MÜSİAD Genel Başkanı Mahmut Asmalı, “Türk lirasının değerini korumak faiz artırmak değildir. Dünyada eksi faiz veren birçok gelişmiş ülke var. ABD’de şu anda yüzde 6-7 enflasyon var, faiz oranı yüzde 0,25” dedi.
Asmalı, MÜSİAD Vizyoner 2021 zirvesinin tanıtımı için düzenlenen toplantı sonrası basın mensuplarının sorularını yanıtladı. Son dönemde ekonomide yaşanan değişimlere ilişkin bir soru üzerine Asmalı, Türkiye ekonomisinde bir makas değişikliği yaşadığının çok açık olduğunu söyledi.
“Türkiye’de düşük kurdan dolayı üretim çarklarımız dönmedi”
Asmalı, “Düşük faiz, yüksek kur, çokça üretim ve ihracat, sıfır cari açık gibi bir hedef var artık geçmiş döneme nazaran. Biz bunu MÜSİAD olarak destekliyoruz. Yıllardır Türkiye’de düşük kurdan dolayı üretim çarklarımız dönmedi ve hep ithalata bağımlı hale geldik” diye konuştu.
Kurun düşük olup ithalatı özendirmemesi gerektiğini dile getiren Asmalı, “Bir miktar yüksek olup ihracatı desteklemeli. İkinci madde de kurun oynaklığının olmaması, öngörülebilir olması. İş adamları olarak isteğimiz kurda çok ani değişiklikler olmaması.” ifadelerini kullandı.
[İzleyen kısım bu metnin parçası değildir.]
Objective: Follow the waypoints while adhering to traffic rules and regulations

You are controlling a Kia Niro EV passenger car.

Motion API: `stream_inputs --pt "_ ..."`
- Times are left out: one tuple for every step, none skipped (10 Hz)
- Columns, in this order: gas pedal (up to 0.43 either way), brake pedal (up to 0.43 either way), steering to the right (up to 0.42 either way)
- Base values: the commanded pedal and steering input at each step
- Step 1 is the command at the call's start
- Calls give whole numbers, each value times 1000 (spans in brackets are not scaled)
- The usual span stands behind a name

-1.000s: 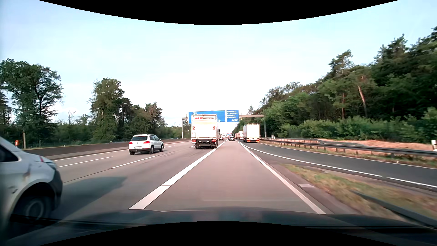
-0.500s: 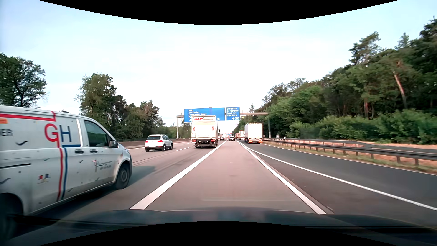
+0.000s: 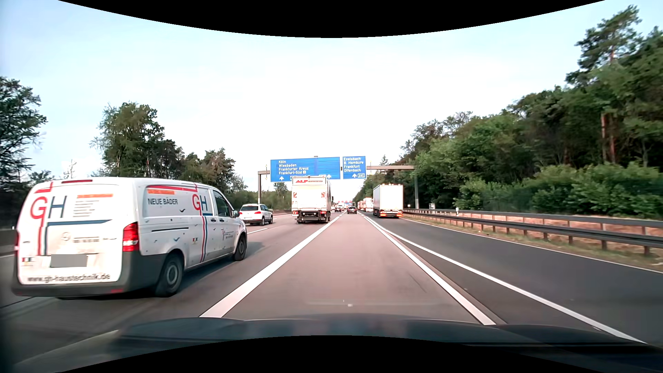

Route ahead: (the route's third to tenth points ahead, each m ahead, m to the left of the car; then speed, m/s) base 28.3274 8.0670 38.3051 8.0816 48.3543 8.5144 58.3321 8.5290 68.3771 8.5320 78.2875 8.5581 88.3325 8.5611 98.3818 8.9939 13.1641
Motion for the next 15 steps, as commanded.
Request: stream_inputs --pt "67 0 -5" --pt "130 0 -5" --pt "177 0 -6" --pt "197 0 -6" --pt "209 0 -6" --pt "209 0 -6" --pt "220 0 -6" --pt "220 0 -6" --pt "220 0 -6" --pt "220 0 -5" --pt "220 0 -5" --pt "220 0 -4" --pt "220 0 -4" --pt "220 0 -3" --pt "220 0 -4"
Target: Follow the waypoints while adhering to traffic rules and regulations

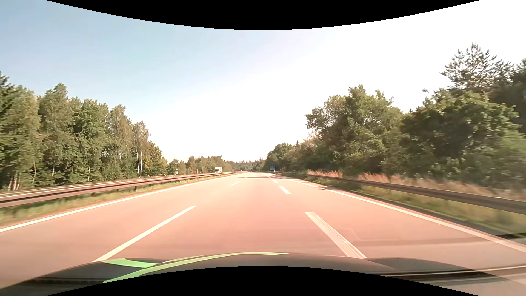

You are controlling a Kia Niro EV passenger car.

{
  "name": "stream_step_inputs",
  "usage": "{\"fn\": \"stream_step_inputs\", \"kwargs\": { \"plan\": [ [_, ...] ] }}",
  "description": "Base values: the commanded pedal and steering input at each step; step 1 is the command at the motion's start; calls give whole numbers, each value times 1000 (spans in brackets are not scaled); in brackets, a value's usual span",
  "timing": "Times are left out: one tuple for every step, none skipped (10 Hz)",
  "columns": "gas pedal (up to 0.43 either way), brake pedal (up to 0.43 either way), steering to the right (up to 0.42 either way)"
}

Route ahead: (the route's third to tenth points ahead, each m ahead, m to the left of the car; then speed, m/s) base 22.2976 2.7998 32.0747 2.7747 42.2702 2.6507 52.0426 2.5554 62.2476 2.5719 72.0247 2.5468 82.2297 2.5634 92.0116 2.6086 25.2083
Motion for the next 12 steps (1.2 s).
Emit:
{"fn": "stream_step_inputs", "kwargs": {
  "plan": [
    [0,0,-4],
    [0,0,-4],
    [0,0,-4],
    [0,0,-4],
    [0,0,-4],
    [0,0,-4],
    [0,0,-4],
    [0,0,-4],
    [0,0,-3],
    [0,0,-4],
    [0,0,-3],
    [0,0,-4]
  ]
}}
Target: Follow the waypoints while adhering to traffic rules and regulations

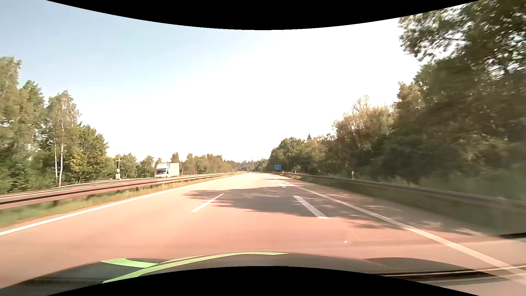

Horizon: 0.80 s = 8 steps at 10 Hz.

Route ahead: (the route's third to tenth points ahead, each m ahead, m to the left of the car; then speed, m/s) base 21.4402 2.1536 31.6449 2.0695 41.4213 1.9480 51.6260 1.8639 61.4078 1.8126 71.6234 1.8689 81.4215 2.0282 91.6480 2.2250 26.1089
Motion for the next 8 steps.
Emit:
{"fn": "stream_step_inputs", "kwargs": {
  "plan": [
    [0,0,-3],
    [0,0,-3],
    [0,0,-4],
    [0,0,-3],
    [0,0,-3],
    [0,0,-3],
    [0,0,-4],
    [0,0,-4]
  ]
}}
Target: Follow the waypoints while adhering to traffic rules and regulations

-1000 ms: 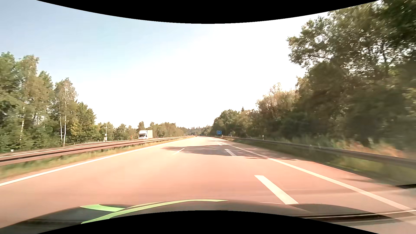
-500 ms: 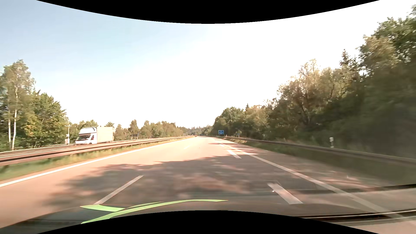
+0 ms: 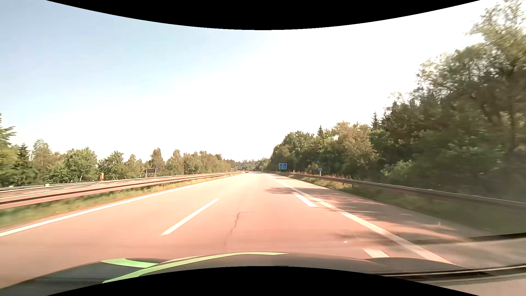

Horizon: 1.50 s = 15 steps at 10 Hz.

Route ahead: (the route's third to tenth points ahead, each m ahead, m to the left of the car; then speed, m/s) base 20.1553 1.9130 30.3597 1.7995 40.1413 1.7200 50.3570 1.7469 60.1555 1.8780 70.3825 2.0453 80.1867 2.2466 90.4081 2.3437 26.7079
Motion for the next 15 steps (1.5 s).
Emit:
{"fn": "stream_step_inputs", "kwargs": {
  "plan": [
    [0,0,-4],
    [0,0,-4],
    [0,0,-4],
    [0,0,-4],
    [0,0,-4],
    [0,0,-4],
    [0,0,-4],
    [0,0,-3],
    [0,0,-4],
    [0,0,-4],
    [0,0,-4],
    [0,0,-4],
    [0,0,-3],
    [0,0,-3],
    [0,0,-3]
  ]
}}
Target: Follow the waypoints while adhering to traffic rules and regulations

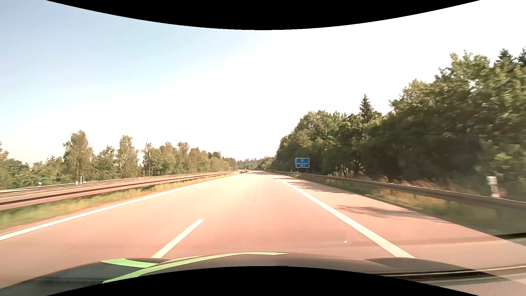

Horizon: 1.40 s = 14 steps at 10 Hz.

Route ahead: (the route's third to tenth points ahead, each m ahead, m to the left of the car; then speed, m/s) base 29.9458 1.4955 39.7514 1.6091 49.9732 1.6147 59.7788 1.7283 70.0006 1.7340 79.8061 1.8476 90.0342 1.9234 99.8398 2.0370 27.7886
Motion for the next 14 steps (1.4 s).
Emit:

Asmalı, “Kur aslında beklenen seviyede mi sizce?” şeklindeki soruya karşılık, “Hayır değil. Arkadaşlarla ve ekonomistlerle yaptığımız toplantıda kurun 8,5-9 TL bandında olması mantıklı yıl sonu için. Bu aralık mantıklı olabilir. Yoksa 12-13 TL’ler şu anda kurun çok yüksek olduğunu gösteriyor.” şeklinde cevap verdi.
Türkiye’nin kasım ve aralık aylarında yurt dışından alınan krediler nedeniyle yüklü ödemeleri olduğunu kaydeden Asmalı, hem kamu hem de özel sektörün borç ödemeleri için dolar talebinin kurun yükselttiğini belirterek bunun geçici olduğunu düşündüğünü aktardı.
“Dış borç ödemeleri bittiği anda farklı bir tabloyla karşılaşacağız”
Asmalı, “Türk lirasının değerini korumakla ilgili eleştirilerin bulunduğuna” dair bir yorum üzerine, “Türk lirasının değerinin korumak faiz artırmak değildir. Dünyada eksi faiz veren birçok gelişmiş ülke var. ABD’de şu anda yüzde 6-7 enflasyon var, faiz oranı yüzde 0,25.” diye konuştu.
Avrupa ülkelerinde ciddi bir enflasyon olduğunu, ancak bu ülkelerin hiçbirisinin faizi çok artırmayı düşünmediğini dile getiren Asmalı, sözlerini şöyle sürdürdü:
“Dolayısıyla buradaki hareketlerin ani olması piyasaya ve bize rahatsızlık veriyor. Yani çok hızlı yükseldik, çok hızlı düştük falan. Bu oynaklıktan dolayı sanayicinin, üreticinin, ürettiği ürünü fiyatlayamama problemi var şu anda. Ama bunların 10-15 gün içinde yerine oturacağını düşünüyoruz. Kurla ilgili şu ana kadar kim tahminde bulunduysa hepsi yanıldı. Kurun şu anda zaten yüksek olduğunu, mevcudun üstüne çıkmayacağını düşünüyoruz. Dış borç ödemeleri bittiği anda farklı bir tabloyla karşılaşacağız. Ondan sonra olumlu bir tablo bekliyoruz.”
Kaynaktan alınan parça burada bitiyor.